Optionally, the external interaction unit is specifically configured to:
respectively estimating the corresponding proportional relation when the interactive data adopting the second numerical unit is used as request data to be endowed to each external data interactive object;
respectively converting each proportional relation and each data distribution proportion into a space vector;
calculating the included angle value between the space vector corresponding to each proportion relation and the space vector corresponding to the data distribution proportion; and
the selecting the external data interaction object corresponding to the minimum difference comprises the following steps: and selecting an external data interaction object corresponding to the minimum included angle value.
Alternatively, the proportional relationship between the values of the request data respectively accumulated and assigned to the all external data interaction objects tends to the data distribution proportion.
Optionally, the internal data interaction object is a payment system, and the data interaction request is a payment request; and the external data interaction object is a foreign exchange provider, and the independent numerical conversion rate is an exchange rate.
In one typical configuration, a computing device includes one or more processors (CPUs), input/output interfaces, network interfaces, and memory.
The memory may include volatile memory in a computer-readable medium, random Access Memory (RAM) and/or nonvolatile memory, such as Read Only Memory (ROM) or flash memory (flash RAM). Memory is an example of computer-readable media.
Computer readable media, including both non-transitory and non-transitory, removable and non-removable media, may implement information storage by any method or technology. The information may be computer readable instructions, data structures, modules of a program, or other data.

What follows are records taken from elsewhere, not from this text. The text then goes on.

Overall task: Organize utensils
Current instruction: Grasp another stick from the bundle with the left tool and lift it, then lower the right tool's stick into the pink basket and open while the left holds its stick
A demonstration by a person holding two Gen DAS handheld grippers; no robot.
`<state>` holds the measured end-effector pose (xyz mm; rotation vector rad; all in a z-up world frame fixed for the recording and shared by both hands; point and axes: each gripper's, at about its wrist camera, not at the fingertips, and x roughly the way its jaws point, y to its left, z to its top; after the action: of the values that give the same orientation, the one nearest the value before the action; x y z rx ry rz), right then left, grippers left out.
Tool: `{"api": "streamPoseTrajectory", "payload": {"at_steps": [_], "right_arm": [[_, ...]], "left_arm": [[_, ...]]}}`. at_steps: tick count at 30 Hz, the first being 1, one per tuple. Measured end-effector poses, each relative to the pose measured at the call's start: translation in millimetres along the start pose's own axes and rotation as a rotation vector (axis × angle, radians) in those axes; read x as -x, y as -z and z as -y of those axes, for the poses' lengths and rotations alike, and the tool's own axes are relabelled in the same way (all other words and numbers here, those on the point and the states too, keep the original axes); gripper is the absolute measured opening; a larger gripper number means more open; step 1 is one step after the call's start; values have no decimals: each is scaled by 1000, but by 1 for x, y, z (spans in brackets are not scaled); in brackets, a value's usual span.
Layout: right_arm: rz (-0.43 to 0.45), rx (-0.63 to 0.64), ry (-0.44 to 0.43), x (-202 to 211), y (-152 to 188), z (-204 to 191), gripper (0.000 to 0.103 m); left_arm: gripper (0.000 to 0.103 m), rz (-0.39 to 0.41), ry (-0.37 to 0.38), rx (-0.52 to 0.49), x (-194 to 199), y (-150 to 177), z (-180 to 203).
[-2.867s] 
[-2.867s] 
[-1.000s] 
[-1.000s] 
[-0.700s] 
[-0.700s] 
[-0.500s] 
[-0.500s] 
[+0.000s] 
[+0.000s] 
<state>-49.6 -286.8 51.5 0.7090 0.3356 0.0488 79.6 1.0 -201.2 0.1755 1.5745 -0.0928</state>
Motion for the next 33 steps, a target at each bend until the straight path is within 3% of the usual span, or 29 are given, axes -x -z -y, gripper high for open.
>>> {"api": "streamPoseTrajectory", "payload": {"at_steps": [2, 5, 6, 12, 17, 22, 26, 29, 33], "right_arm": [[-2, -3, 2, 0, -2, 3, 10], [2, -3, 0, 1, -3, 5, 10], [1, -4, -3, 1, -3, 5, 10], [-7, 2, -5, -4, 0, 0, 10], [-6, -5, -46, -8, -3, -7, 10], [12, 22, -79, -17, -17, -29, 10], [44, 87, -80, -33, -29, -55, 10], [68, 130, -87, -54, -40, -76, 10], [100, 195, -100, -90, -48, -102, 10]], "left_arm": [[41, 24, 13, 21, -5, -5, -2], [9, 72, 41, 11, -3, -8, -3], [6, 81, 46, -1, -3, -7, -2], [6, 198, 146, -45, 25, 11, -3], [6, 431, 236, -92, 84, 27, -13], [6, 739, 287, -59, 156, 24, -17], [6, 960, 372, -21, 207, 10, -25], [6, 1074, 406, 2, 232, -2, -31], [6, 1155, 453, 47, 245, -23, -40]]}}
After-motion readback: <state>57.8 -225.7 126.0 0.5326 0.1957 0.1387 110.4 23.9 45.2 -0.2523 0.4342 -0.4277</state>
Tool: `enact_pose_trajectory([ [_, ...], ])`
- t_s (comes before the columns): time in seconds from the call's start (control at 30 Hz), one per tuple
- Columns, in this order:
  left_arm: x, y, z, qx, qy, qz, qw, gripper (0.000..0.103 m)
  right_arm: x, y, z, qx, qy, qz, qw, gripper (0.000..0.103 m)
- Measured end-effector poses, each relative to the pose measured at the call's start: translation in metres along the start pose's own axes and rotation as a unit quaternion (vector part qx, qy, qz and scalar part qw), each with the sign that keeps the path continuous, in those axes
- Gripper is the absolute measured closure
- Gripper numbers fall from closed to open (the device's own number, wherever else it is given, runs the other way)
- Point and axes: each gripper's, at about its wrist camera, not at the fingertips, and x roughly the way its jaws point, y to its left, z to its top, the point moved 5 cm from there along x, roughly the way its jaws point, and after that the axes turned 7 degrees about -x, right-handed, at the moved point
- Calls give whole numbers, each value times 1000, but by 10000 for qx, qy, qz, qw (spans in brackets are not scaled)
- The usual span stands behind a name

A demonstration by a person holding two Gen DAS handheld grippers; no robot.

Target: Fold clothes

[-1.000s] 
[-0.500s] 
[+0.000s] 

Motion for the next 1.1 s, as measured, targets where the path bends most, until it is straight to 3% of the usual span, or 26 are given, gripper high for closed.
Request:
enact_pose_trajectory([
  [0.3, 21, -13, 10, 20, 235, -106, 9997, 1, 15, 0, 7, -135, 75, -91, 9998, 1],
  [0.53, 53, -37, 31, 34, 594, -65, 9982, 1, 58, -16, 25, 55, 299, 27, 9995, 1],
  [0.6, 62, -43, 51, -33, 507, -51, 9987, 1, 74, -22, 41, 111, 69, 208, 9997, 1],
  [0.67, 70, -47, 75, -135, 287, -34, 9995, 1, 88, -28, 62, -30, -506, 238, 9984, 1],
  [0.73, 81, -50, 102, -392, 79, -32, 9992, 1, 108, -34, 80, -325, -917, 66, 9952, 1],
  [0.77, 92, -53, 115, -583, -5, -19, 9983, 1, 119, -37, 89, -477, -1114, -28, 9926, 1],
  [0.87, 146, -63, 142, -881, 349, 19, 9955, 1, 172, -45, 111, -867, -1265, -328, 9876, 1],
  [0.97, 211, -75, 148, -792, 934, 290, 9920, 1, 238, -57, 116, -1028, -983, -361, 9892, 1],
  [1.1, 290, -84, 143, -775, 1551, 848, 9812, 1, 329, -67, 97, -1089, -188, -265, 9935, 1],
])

Examples of storage media for a computer include, but are not limited to, phase change memory (PRAM), static Random Access Memory (SRAM), dynamic Random Access Memory (DRAM), other types of Random Access Memory (RAM), read Only Memory (ROM), electrically Erasable Programmable Read Only Memory (EEPROM), flash memory or other memory technology, compact disc read only memory (CD-ROM), digital Versatile Discs (DVD) or other optical storage, magnetic cassettes, magnetic tape magnetic disk storage or other magnetic storage devices, or any other non-transmission medium, which can be used to store information that can be accessed by a computing device. Computer-readable media, as defined herein, does not include transitory computer-readable media (transmission media), such as modulated data signals and carrier waves.

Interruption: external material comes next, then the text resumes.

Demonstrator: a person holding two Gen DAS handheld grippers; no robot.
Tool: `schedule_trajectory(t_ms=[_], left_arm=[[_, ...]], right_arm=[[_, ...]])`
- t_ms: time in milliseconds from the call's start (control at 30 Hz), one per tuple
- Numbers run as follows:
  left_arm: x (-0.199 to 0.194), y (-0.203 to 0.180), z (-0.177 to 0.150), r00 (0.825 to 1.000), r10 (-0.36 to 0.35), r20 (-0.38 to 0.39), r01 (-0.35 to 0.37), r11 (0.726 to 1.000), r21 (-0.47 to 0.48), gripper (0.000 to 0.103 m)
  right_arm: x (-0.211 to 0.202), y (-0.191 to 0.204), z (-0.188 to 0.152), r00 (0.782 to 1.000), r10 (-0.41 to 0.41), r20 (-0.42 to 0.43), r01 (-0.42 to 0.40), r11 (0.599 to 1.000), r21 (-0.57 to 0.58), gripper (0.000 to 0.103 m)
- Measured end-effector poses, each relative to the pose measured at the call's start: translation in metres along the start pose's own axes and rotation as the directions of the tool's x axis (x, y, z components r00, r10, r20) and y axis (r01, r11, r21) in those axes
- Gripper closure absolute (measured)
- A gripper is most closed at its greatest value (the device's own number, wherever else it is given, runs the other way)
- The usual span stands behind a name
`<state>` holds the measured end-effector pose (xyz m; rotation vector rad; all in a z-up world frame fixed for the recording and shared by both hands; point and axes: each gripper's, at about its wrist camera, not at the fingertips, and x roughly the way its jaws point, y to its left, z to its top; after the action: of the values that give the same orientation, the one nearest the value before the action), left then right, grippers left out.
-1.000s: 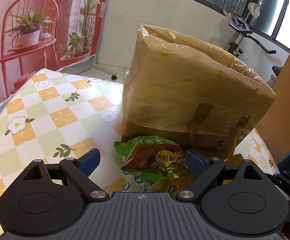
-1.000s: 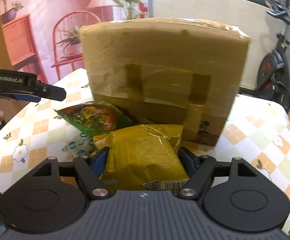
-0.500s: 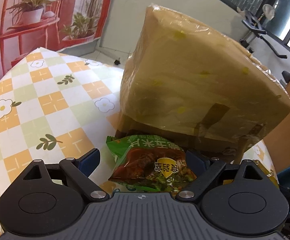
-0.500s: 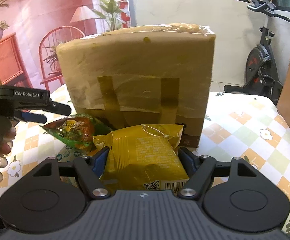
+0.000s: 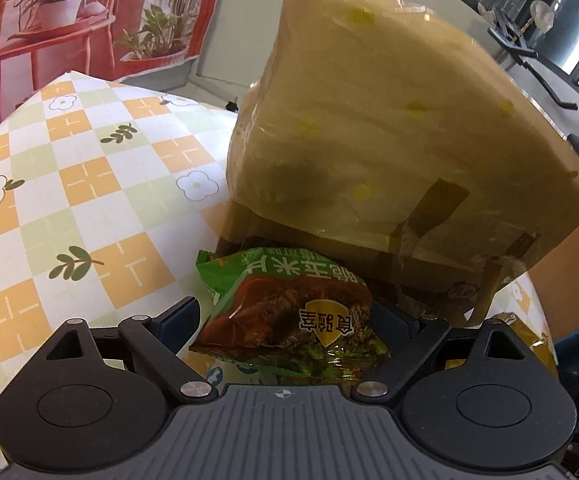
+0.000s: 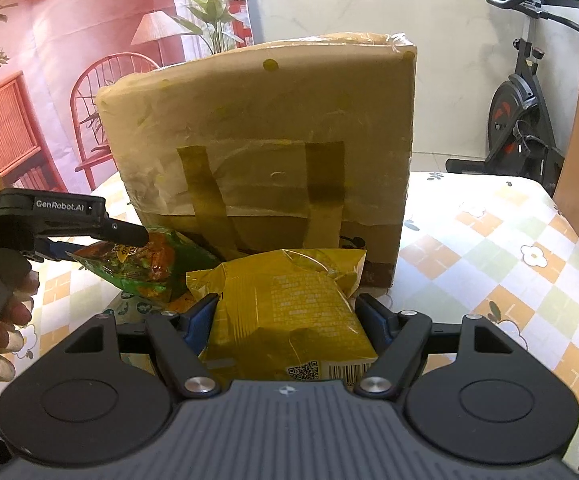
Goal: Organize snacks
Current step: 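Grasp the green-and-orange bag with the left tool while the right tool grasps the yellow bag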
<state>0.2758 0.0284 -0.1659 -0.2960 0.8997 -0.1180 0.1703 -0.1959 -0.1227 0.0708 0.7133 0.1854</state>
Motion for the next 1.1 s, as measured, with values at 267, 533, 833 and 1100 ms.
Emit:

It should also be noted that the terms "comprises," "comprising," or any other variation thereof, are intended to cover a non-exclusive inclusion, such that a process, method, article, or apparatus that comprises a list of elements does not include only those elements but may include other elements not expressly listed or inherent to such process, method, article, or apparatus. Without further limitation, an element defined by the phrase "comprising one … …" does not exclude the presence of other like elements in a process, method, article or apparatus that comprises the element.
The foregoing description of the preferred embodiments of the present invention is not intended to limit the invention to the precise form disclosed, and any modifications, equivalents, improvements and alternatives falling within the spirit and principles of the present invention are intended to be included within the scope of the present invention.